The Welsh Language Commissioner, Meri Huws, was concerned about this lacuna in the Bill and sought my support. The Bill defines “controlled expenditure” to include,
“the production … of material which is made available to the public at large”.
Since the cost of translation of electoral material falls within that definition, the commissioner was concerned that the reduced expenditure would adversely affect the provision of bilingual election material in Wales. Non-political organisations might well choose not to use bilingual election material. That was the issue. The mischief which concerned the Welsh Language Commissioner was the possible inhibition of third parties from issuing bilingual material.
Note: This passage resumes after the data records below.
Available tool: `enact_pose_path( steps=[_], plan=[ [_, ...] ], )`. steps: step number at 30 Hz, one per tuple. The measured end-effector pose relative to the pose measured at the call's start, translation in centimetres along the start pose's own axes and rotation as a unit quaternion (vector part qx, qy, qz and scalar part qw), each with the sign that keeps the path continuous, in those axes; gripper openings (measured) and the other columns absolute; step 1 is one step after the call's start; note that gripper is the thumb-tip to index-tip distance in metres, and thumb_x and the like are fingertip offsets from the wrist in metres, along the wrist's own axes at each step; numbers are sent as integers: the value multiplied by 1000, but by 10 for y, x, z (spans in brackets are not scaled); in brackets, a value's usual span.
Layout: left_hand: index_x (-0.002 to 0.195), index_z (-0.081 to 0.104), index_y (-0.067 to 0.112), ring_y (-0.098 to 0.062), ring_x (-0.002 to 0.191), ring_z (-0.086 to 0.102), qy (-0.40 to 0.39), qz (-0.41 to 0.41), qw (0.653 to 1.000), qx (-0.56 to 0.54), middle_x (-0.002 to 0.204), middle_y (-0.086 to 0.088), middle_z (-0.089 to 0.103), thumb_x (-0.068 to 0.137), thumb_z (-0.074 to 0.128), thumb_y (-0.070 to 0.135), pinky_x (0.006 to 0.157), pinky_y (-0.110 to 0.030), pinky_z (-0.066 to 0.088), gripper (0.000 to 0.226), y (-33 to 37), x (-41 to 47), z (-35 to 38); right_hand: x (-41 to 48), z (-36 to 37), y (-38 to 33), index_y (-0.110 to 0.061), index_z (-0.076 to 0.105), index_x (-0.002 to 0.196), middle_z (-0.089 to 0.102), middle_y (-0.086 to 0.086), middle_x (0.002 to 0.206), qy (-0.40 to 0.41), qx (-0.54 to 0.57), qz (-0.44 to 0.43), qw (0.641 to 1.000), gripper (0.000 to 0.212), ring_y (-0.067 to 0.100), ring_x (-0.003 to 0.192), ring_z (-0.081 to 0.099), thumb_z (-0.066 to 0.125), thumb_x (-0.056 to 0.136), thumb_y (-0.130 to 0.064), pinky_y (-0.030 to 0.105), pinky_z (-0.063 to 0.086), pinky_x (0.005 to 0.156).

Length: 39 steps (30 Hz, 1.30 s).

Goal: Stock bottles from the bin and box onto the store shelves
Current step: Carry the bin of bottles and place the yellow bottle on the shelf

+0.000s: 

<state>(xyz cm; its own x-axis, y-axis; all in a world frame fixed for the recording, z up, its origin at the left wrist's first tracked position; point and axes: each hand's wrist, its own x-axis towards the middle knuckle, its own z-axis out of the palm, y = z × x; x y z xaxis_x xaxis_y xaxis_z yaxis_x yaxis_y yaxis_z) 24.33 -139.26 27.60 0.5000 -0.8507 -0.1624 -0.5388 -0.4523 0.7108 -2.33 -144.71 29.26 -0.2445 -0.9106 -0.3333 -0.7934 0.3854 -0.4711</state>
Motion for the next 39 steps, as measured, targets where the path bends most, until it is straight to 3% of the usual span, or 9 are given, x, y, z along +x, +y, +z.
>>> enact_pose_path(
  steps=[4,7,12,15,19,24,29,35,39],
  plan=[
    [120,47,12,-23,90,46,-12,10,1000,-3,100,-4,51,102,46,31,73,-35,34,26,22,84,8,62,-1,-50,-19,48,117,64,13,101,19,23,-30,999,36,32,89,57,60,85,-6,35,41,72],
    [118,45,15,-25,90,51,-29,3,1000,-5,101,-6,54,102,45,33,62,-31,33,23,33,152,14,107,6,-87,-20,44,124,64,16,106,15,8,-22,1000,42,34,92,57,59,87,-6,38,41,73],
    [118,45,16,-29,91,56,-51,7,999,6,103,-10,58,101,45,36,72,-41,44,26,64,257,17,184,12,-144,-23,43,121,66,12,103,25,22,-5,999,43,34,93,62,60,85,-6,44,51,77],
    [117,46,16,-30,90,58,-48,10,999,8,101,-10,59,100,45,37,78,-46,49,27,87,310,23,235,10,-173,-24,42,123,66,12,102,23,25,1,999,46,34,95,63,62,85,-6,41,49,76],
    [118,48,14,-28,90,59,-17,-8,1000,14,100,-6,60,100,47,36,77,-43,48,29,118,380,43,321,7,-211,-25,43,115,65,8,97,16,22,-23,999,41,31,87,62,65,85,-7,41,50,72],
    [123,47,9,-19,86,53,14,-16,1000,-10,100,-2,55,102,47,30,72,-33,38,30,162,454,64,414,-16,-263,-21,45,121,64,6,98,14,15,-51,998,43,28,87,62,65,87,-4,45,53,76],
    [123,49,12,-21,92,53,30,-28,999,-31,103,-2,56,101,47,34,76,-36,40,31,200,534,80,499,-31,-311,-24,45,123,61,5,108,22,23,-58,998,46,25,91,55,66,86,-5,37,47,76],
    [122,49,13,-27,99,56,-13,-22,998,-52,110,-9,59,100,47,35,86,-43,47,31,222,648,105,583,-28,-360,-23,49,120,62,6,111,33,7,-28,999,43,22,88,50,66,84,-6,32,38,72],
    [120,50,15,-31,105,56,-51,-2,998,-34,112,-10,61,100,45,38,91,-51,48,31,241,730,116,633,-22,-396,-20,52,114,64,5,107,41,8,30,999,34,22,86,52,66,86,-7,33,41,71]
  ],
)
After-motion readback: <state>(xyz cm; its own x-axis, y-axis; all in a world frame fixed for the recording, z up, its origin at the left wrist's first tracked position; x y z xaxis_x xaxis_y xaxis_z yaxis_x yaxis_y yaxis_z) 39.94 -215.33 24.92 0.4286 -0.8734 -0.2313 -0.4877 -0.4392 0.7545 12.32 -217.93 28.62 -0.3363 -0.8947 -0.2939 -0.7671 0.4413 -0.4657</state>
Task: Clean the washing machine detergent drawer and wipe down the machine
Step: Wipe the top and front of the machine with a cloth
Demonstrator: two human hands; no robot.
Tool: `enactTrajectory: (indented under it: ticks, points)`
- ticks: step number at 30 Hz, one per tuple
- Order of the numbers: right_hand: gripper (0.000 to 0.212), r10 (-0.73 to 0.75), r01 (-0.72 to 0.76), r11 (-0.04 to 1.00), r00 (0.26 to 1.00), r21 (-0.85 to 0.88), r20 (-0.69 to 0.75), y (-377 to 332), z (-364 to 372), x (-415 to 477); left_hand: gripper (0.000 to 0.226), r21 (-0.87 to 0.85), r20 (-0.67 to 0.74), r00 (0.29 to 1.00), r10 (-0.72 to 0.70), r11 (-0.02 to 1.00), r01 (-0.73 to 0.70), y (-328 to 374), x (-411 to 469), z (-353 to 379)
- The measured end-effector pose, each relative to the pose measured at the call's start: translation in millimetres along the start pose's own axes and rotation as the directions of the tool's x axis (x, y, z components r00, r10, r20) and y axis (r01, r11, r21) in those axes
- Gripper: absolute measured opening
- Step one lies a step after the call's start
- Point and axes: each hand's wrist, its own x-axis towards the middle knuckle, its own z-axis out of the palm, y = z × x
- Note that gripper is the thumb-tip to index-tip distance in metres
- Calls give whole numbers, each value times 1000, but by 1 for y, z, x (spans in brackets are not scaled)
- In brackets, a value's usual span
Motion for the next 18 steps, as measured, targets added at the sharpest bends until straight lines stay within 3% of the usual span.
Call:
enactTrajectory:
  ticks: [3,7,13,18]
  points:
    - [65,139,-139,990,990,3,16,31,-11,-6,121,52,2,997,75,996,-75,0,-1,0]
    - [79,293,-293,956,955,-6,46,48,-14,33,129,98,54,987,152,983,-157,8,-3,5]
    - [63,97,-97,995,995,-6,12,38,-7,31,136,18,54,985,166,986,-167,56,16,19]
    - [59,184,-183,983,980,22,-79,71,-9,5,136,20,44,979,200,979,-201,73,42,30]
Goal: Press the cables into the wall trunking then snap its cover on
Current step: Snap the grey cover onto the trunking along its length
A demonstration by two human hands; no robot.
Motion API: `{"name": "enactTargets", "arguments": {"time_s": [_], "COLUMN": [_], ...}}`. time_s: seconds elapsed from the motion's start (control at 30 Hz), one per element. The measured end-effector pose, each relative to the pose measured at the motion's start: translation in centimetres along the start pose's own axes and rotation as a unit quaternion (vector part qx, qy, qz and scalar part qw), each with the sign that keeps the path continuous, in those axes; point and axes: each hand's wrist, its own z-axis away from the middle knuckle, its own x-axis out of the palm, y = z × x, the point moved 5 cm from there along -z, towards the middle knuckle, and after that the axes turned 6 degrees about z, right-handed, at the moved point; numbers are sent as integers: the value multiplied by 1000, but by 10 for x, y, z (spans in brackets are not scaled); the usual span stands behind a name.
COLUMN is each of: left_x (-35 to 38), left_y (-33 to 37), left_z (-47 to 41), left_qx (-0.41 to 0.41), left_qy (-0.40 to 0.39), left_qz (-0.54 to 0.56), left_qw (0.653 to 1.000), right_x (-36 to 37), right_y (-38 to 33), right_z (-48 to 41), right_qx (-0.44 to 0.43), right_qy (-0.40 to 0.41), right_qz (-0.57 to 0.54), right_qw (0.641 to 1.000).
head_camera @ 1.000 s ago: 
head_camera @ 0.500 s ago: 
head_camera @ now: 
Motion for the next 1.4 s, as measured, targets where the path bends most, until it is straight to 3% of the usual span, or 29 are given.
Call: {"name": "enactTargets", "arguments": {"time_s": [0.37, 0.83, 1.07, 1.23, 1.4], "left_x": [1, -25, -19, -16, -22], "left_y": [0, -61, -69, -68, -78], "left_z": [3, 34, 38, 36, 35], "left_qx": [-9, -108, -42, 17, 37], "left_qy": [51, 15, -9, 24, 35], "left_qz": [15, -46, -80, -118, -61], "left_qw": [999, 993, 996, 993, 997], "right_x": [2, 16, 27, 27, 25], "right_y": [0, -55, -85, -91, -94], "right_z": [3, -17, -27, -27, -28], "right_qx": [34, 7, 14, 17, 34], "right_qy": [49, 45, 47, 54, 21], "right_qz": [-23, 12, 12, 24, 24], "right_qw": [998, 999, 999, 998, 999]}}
I would argue that the Government have sought to meet our need. You cannot translate anything unless you have an original document. Material produced for the public at large by definition includes the production cost. The bilingual production of the document for translation is a preliminary step towards its publication, so it is totally unreasonable to limit the exception to, for example, the actual payment to the translator, which could be quite small. Following my conversation with the noble Lord, Lord Gardiner, this morning, I hope that the noble and learned Lord, Lord Wallace, who I understand will reply, will give me the assurance I seek that “production” is basically a part of the process leading to the translation. Any other interpretation would put my noble friends, and indeed the Government, in an impossible situation.
Let me describe the situation where I was wrong and the expenditure was confined strictly to the actual costs of, for example, paying the translator. Whereas in England the NSPCC may issue material only in one language, the NSPCC in Wales would be obliged to prepare and translate a similar document in both languages. If the whole costs could not be excluded from the expenditure ceiling, that would certainly inhibit it from doing what it would like to do. If I am wrong—perhaps those advising the Minister will want to consider the reply, which I am sure will be helpful—the mischief of discouraging people from producing bilingual pamphlets and material would still be there.
I hope very much that I can have the assurance that I want. I refer again to what the noble Lord, Lord Gardiner, said in Committee, that the Government want to fulfil their obligations,
“to treat Welsh and English on an equal basis”.—[Official Report, 16/12/13; col. 1093.]
I hope and believe that the legislation should leave this House on as perfect a basis as possible.
Before the noble and learned Lord sits down, can he emphasise that the cost of production includes additional paper and printing as well as the cost of translation? That is the point where his amendment, to which my name is attached, has merit over and above the Government’s amendment. There needs to be clarification that the cost of production includes the extra costs related to having the production in two languages.
Given that the definition I have quoted refers to “production of material”, I assume that that material is included in the definition. You cannot usually translate anything unless you have something on paper to look at, which enables you to translate it. Therefore, this is an initial step in production. I emphasise, for the third time, that the definition refers to,
“the production … of material which is made available to the public”.